Records from a collection
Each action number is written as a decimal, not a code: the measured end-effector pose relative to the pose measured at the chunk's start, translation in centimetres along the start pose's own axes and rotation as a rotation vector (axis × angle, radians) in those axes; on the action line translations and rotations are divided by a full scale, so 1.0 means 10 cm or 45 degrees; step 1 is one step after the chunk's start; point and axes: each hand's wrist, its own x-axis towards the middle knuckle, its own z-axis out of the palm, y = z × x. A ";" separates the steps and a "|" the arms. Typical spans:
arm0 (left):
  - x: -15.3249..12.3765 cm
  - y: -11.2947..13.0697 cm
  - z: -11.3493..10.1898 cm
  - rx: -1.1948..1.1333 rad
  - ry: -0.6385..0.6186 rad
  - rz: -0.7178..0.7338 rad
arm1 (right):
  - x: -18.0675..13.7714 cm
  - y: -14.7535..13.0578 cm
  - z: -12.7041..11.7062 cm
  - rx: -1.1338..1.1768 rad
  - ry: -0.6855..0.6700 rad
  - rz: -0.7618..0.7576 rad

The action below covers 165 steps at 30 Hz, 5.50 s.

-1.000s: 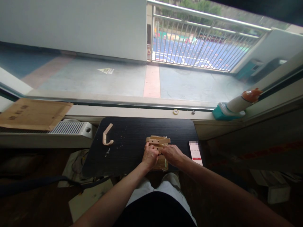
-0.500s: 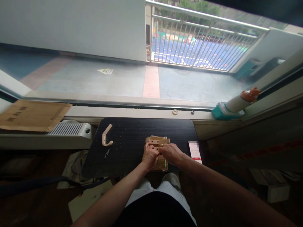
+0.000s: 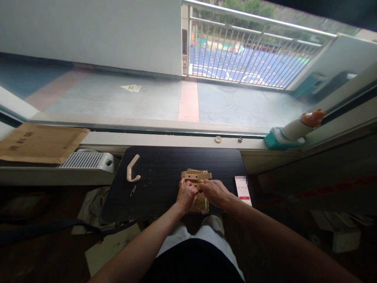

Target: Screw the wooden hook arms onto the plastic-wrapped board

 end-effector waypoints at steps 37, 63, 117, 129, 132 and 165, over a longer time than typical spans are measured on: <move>0.00 -0.02 -0.01 0.000 0.009 0.012 | -0.11 -0.08 0.04 0.063 0.008 0.029; 0.00 -0.03 0.01 0.024 0.008 0.033 | -0.15 -0.02 0.12 0.114 0.044 0.094; -0.01 -0.04 0.07 -0.017 0.022 0.037 | -0.07 -0.16 0.15 0.065 0.011 0.283; -0.01 -0.03 0.05 0.015 0.005 0.038 | -0.03 -0.16 0.26 -0.007 -0.034 0.206; -0.01 -0.02 0.04 0.022 -0.001 0.039 | -0.04 -0.19 0.25 -0.045 -0.022 0.261; -0.02 -0.02 0.03 -0.011 0.006 0.023 | 0.00 -0.19 0.15 0.064 -0.067 0.330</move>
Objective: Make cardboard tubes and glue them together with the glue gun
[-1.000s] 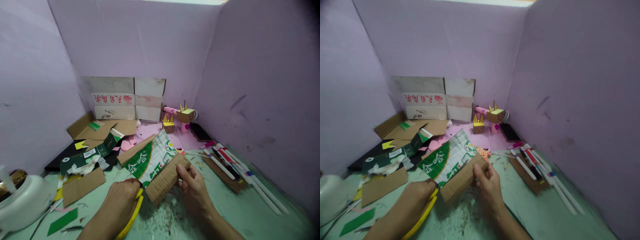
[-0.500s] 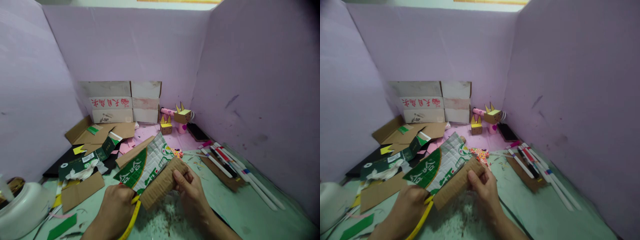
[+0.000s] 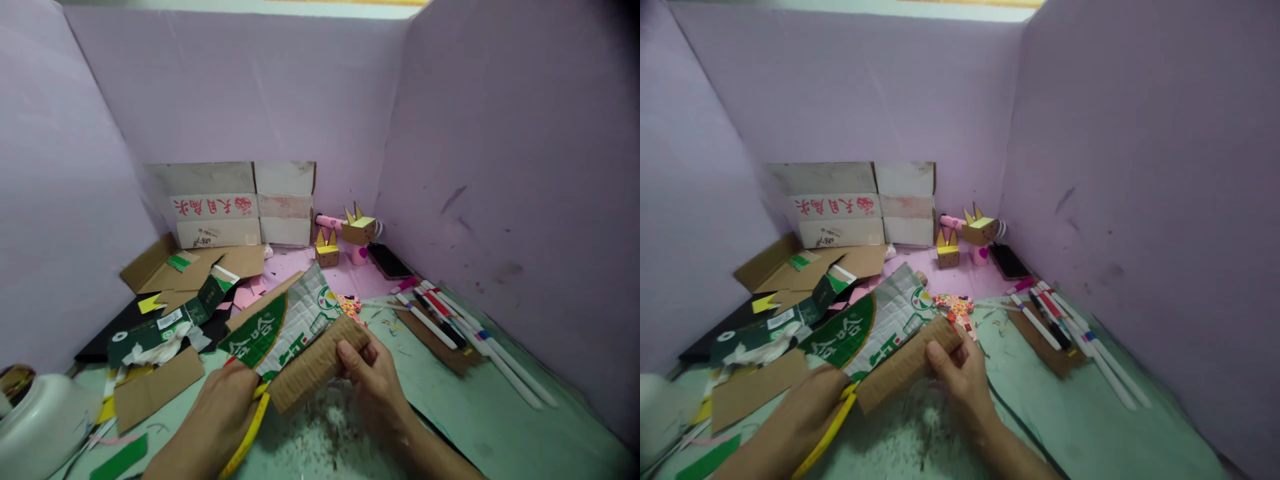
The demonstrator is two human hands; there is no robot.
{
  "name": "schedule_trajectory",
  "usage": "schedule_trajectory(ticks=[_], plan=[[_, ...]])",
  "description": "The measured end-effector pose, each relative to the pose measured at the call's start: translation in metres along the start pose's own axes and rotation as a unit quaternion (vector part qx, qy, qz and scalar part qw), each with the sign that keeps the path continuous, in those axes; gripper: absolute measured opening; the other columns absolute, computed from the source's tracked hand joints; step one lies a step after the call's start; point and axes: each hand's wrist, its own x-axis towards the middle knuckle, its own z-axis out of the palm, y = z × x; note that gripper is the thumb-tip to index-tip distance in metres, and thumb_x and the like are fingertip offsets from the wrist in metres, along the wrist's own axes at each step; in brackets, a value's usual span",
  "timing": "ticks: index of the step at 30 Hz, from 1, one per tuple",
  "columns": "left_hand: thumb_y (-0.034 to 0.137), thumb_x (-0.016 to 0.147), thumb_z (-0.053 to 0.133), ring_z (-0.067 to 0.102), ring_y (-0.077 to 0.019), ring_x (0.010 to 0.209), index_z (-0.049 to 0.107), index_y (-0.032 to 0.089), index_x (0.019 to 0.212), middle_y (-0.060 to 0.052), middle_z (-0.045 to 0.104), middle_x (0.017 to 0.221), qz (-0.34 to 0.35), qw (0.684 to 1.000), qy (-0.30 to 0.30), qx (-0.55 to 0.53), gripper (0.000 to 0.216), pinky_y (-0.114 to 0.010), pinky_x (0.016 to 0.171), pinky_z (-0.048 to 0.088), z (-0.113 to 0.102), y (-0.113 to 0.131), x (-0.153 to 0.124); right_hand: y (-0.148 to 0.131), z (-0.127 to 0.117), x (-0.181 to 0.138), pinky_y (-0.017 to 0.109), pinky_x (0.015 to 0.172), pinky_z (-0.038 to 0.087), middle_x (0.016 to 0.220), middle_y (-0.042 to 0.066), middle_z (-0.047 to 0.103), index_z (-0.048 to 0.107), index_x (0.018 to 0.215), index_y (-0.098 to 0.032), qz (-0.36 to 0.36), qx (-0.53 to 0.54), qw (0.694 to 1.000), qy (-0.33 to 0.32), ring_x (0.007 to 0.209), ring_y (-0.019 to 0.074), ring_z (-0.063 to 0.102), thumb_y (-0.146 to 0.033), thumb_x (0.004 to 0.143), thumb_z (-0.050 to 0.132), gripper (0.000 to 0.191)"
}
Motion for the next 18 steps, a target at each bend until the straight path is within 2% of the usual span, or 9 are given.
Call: schedule_trajectory(ticks=[4,7,10,12,14,15,16,17,18], plan=[[0.014,0.077,0.042,0.062,-0.0215,0.070,0.061,0.018,0.063,-0.010,0.067,0.074,0.000,1.000,-0.010,-0.014,0.024,-0.026,0.060,0.037,-0.004,-0.006,-0.002,-0.003,0.000,0.003,0.033,0.070,0.052,0.089,0.005,0.070,0.063,0.101,-0.018,0.009,0.019,1.000,-0.005,0.082,0.0231,0.064,-0.038,0.071,0.072,0.038],[0.014,0.077,0.042,0.062,-0.0217,0.077,0.063,0.021,0.086,-0.007,0.068,0.086,0.011,1.000,0.022,-0.018,0.024,-0.026,0.063,0.039,-0.008,-0.022,-0.002,-0.014,-0.004,0.012,0.030,0.061,0.053,0.085,0.004,0.070,0.064,0.093,-0.018,0.006,0.067,0.996,0.056,0.076,0.0213,0.064,-0.038,0.068,0.074,0.033],[0.023,0.081,0.042,0.062,-0.0240,0.071,0.057,0.024,0.101,-0.004,0.066,0.078,-0.065,0.993,0.087,-0.043,0.025,-0.029,0.060,0.039,-0.011,-0.038,0.000,-0.028,-0.007,0.022,0.028,0.063,0.055,0.083,-0.002,0.068,0.064,0.085,-0.022,-0.023,0.146,0.977,0.156,0.078,0.0178,0.063,-0.031,0.064,0.076,0.026],[0.035,0.083,0.043,0.061,-0.0238,0.065,0.053,0.022,0.097,-0.004,0.063,0.073,-0.122,0.971,0.144,-0.148,0.021,-0.029,0.056,0.041,-0.008,-0.040,0.004,-0.032,-0.005,0.024,0.030,0.069,0.055,0.082,-0.004,0.068,0.063,0.082,-0.023,-0.043,0.174,0.968,0.177,0.081,0.0171,0.063,-0.026,0.061,0.077,0.026],[0.047,0.082,0.047,0.060,-0.0206,0.060,0.046,0.021,0.094,-0.004,0.063,0.075,-0.131,0.909,0.182,-0.350,0.029,-0.029,0.051,0.043,0.000,-0.031,0.009,-0.027,0.001,0.019,0.031,0.073,0.055,0.084,-0.003,0.068,0.062,0.084,-0.022,-0.044,0.166,0.972,0.162,0.083,0.0175,0.063,-0.025,0.060,0.077,0.028],[0.053,0.081,0.046,0.058,-0.0181,0.053,0.043,0.021,0.094,-0.004,0.063,0.075,-0.122,0.850,0.193,-0.475,0.035,-0.028,0.047,0.043,0.005,-0.022,0.011,-0.022,0.005,0.014,0.030,0.075,0.054,0.085,-0.002,0.069,0.061,0.085,-0.022,-0.039,0.151,0.976,0.150,0.084,0.0178,0.064,-0.026,0.061,0.077,0.029],[0.056,0.078,0.050,0.058,-0.0175,0.053,0.041,0.021,0.095,-0.004,0.064,0.077,-0.104,0.792,0.166,-0.579,0.040,-0.029,0.047,0.046,0.011,-0.013,0.014,-0.016,0.010,0.009,0.031,0.077,0.053,0.086,0.000,0.069,0.061,0.088,-0.021,-0.029,0.130,0.981,0.139,0.084,0.0185,0.064,-0.028,0.062,0.077,0.031],[0.056,0.075,0.057,0.061,-0.0177,0.057,0.040,0.021,0.096,-0.004,0.065,0.078,-0.095,0.743,0.163,-0.642,0.045,-0.029,0.050,0.048,0.016,-0.002,0.016,-0.009,0.014,0.002,0.032,0.078,0.053,0.088,0.001,0.070,0.060,0.091,-0.021,-0.018,0.104,0.986,0.128,0.085,0.0199,0.064,-0.030,0.062,0.077,0.034],[0.055,0.071,0.062,0.062,-0.0186,0.059,0.041,0.021,0.097,-0.002,0.064,0.075,-0.090,0.713,0.171,-0.673,0.048,-0.029,0.050,0.049,0.021,0.007,0.019,-0.003,0.017,-0.005,0.034,0.079,0.052,0.091,0.002,0.070,0.060,0.094,-0.021,-0.008,0.074,0.990,0.117,0.087,0.0218,0.064,-0.030,0.062,0.077,0.037]])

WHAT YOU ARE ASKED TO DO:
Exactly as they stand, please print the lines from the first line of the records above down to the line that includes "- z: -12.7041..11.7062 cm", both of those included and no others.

WRITTEN SOLUTION:
Each action number is written as a decimal, not a code: the measured end-effector pose relative to the pose measured at the chunk's start, translation in centimetres along the start pose's own axes and rotation as a rotation vector (axis × angle, radians) in those axes; on the action line translations and rotations are divided by a full scale, so 1.0 means 10 cm or 45 degrees; step 1 is one step after the chunk's start; point and axes: each hand's wrist, its own x-axis towards the middle knuckle, its own z-axis out of the palm, y = z × x. A ";" separates the steps and a "|" the arms. Typical spans:
arm0 (left):
  - x: -15.3249..12.3765 cm
  - y: -11.2947..13.0697 cm
  - z: -11.3493..10.1898 cm
  - rx: -1.1948..1.1333 rad
  - ry: -0.6385..0.6186 rad
  - rz: -0.7178..0.7338 rad
arm1 (right):
  - x: -18.0675..13.7714 cm
  - y: -14.7535..13.0578 cm
  - z: -12.7041..11.7062 cm

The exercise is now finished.